Suddenly, what the ATF and others in the industry thought was a passing fad had become its own market sector.
According to the Beer Institute, the industry’s main trade group, malternatives now account for 2.5 percent of beer sales, about the same as microbrews. Analysts think it could rise to 10 percent.
“If history is any example,” said Jeff Becker, the institute’s president, “the category is probably here to stay. “
Others doubt it. They say malternatives merely cannibalize the light-beer market.
“Plus,” said former beer importer Philip Van Munching, “once the consumer is really aware that there’s no rum in Bacardi Silver, they’re going to start making fun of it, and the category is really dead. “
If not rum, then what exactly is in Bacardi Silver?
Anheuser-Busch says in internal documents that rum is “an ingredient in one of the flavors” of Bacardi Silver. An A-B fact sheet says it’s made “with the flavor of Bacardi Rum. “
Miller likewise says “Skyy Blue’s flavor system includes a flavor that is Skyy Vodka. “
If that sentence parsing is confusing, it’s also a necessity.
A-B can’t come out and boldly proclaim there’s a shot of Bacardi in every bottle. Under ATF rules, remember, any distilled alcohol must be a “non-beverage flavoring,” not a stand-alone liquor.
Still, they get close.
Miller, for example, initially told distributors in a brochure that its Skyy Blue contains “natural flavors, including real Skyy Vodka. “
When Arkansas’ Alcohol Beverage Commission got wind of the brochure, it immediately put a hold on Skyy Blue sales.
“Miller was saying it can be sold wherever beer is sold,” said an Arkansas ABC official who asked to remain anonymous. “Wrong, wrong wrong. If it contains vodka, it’s a spirit. “
The confusion stems from the secrecy under which brewers operate. Beer is one of the few consumer products that is not required to list its ingredients on the label.
No wonder. Beer makers promote an image of themselves as traditional artisans using only malt, yeast, hops and water in their brews. However, the truth is many of the biggest sellers use a wide range of chemicals to flavor, stabilize and preserve their beer. The Beer Institute maintains a list of permitted additives that could fill a phone book.
Outside the breweries, though, only the ATF knows what’s inside malternatives.

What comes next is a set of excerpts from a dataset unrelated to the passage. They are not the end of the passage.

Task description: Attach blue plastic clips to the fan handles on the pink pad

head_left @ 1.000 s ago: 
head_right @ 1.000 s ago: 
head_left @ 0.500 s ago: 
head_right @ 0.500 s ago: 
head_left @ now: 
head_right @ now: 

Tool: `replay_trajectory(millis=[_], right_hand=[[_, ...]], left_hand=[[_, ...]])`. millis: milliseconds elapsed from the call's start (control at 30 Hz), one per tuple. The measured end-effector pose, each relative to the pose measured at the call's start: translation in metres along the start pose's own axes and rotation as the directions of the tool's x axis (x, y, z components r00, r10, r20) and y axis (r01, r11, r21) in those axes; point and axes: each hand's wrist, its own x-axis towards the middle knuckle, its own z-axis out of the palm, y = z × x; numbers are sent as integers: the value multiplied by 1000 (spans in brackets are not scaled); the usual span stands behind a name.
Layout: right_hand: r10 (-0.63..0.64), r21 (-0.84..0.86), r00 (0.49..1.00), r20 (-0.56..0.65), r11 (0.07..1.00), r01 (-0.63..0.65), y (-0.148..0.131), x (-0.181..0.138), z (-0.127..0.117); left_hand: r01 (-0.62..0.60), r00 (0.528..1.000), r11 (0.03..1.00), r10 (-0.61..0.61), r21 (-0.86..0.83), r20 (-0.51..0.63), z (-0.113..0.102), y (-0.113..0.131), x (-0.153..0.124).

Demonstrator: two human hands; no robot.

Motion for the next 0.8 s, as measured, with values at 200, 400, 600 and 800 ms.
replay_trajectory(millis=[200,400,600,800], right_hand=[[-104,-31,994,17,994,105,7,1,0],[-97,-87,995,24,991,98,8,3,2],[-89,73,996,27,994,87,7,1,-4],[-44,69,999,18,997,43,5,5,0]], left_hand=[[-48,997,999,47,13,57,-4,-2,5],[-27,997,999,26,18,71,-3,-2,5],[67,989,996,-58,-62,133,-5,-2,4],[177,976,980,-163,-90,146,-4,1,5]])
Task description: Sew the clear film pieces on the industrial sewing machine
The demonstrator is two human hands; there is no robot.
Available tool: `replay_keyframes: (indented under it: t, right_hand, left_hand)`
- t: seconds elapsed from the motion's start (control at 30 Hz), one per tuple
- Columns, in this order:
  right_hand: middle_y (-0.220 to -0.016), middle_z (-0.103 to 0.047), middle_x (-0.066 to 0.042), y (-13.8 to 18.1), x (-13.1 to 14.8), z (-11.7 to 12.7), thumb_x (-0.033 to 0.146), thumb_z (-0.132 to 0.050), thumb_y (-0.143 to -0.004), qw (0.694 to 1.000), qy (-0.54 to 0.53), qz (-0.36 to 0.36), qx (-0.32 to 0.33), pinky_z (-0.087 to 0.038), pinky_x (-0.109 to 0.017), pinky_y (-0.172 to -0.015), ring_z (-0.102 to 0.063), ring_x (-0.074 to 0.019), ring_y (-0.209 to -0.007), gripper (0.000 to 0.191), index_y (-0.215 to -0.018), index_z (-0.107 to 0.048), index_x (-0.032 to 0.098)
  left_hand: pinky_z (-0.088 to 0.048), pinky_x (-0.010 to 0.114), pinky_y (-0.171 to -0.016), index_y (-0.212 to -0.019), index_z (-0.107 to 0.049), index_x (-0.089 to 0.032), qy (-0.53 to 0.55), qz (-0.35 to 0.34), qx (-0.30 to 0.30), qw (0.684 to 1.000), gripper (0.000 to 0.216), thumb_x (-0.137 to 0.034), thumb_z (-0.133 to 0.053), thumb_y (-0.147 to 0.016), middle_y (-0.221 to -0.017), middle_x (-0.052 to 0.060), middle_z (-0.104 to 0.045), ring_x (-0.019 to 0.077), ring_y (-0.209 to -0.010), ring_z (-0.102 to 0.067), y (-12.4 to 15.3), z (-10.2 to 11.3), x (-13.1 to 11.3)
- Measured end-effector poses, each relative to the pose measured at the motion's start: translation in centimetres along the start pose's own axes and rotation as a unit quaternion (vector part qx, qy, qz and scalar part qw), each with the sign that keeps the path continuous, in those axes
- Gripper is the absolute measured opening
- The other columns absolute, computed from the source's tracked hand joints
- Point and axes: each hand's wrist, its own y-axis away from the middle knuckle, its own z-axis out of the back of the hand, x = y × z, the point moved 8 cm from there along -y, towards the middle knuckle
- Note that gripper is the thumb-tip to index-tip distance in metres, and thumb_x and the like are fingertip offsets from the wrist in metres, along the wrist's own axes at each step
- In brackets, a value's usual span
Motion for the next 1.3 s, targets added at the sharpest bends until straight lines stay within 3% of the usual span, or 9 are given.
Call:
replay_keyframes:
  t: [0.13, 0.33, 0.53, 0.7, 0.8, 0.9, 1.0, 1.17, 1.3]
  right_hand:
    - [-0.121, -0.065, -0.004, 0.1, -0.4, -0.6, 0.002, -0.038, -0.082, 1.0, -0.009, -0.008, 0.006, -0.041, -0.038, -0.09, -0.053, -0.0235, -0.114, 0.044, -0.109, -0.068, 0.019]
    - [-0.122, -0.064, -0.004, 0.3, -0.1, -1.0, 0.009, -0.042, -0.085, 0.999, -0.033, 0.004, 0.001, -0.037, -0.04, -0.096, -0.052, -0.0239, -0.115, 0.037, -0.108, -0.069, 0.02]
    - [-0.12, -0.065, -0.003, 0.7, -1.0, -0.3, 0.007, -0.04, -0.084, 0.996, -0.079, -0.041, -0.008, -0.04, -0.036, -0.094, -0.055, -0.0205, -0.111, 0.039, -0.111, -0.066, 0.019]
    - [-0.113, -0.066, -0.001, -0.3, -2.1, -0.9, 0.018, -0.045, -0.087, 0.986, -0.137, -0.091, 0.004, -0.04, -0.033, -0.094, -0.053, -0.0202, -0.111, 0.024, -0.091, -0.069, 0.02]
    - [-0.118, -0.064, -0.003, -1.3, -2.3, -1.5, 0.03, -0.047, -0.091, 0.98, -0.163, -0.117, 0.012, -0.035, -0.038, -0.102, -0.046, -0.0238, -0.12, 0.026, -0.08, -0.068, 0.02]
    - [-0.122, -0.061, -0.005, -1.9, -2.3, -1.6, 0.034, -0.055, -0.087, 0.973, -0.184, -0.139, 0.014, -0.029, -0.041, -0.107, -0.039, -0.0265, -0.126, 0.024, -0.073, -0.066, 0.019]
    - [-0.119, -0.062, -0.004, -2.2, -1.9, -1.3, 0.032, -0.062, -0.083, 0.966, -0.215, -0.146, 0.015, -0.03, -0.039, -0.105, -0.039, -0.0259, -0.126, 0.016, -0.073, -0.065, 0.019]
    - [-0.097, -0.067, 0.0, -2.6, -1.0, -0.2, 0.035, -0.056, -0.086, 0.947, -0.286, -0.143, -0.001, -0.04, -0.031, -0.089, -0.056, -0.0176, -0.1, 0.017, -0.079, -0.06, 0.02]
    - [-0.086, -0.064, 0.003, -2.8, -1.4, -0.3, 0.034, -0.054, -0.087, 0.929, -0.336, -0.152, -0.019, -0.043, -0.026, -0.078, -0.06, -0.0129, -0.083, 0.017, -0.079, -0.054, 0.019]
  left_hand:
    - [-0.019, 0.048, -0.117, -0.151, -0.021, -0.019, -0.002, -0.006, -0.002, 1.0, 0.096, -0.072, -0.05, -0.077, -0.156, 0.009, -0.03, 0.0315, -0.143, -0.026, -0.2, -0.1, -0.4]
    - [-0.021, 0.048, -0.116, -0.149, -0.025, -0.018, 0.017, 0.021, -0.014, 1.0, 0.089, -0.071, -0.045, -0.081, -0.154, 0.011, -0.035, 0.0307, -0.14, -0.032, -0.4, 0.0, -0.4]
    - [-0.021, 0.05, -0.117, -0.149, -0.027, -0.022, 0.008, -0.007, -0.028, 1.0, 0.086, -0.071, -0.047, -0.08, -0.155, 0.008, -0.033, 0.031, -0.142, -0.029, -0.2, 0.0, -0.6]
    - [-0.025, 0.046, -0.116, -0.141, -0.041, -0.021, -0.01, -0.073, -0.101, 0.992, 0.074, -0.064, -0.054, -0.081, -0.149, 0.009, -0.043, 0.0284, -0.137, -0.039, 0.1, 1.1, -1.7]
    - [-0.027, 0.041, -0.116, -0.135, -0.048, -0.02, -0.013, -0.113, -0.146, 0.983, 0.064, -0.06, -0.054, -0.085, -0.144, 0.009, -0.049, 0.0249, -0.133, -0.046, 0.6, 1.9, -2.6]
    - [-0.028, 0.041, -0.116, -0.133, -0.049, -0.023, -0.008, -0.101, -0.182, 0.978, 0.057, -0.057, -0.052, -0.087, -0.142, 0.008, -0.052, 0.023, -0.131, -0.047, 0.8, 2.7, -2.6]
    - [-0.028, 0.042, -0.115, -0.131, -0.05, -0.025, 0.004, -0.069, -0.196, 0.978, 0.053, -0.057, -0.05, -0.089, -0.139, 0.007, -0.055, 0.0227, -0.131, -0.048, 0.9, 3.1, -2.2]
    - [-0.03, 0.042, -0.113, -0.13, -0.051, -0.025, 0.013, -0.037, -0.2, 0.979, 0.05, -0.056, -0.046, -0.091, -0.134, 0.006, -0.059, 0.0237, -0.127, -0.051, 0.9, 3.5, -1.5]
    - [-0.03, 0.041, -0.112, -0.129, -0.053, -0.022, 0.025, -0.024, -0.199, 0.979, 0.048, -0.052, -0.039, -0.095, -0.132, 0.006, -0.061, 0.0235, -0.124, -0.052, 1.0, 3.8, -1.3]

Brewers must file a statement that outlines ingredients and brewing methods, but those statements are kept secret from the public.
Though Miller and A-B say they meet ATF’s definition for malt beverages, several states are starting to question the federal standards.
“If all the alcohol is coming from the flavoring, I would question whether this is any longer a malt beverage,” said Randy Yarbrough, assistant administrator at the Texas Alcohol Beverage Commission.
Texas has requested the ATF turn over the closely held formulas for the top 10 malternatives, “to determine exactly what these products are,” Yarbrough said.
“We’ve got concerns they may be misleading the public. “
In Pennsylvania, Liquor Control Board chairman John Jones said he was reluctant to push for a redefinition of malternatives.
“Before, everything fit into a niche,” said Jones. “But this is really a different kind of hybrid product . . . There’s going to have to be some scrutiny and a thought that there should be some different regulations. “
But it’ll have to be the ATF or lawmakers who make those changes.
“One of the problems with a state-control agency is if I, as chairman, say these products ought to fall in the realm of spirits, it looks like I’m empire-building,” Jones said. “And I risk the substantial wrath that would be generated from the beer industry.”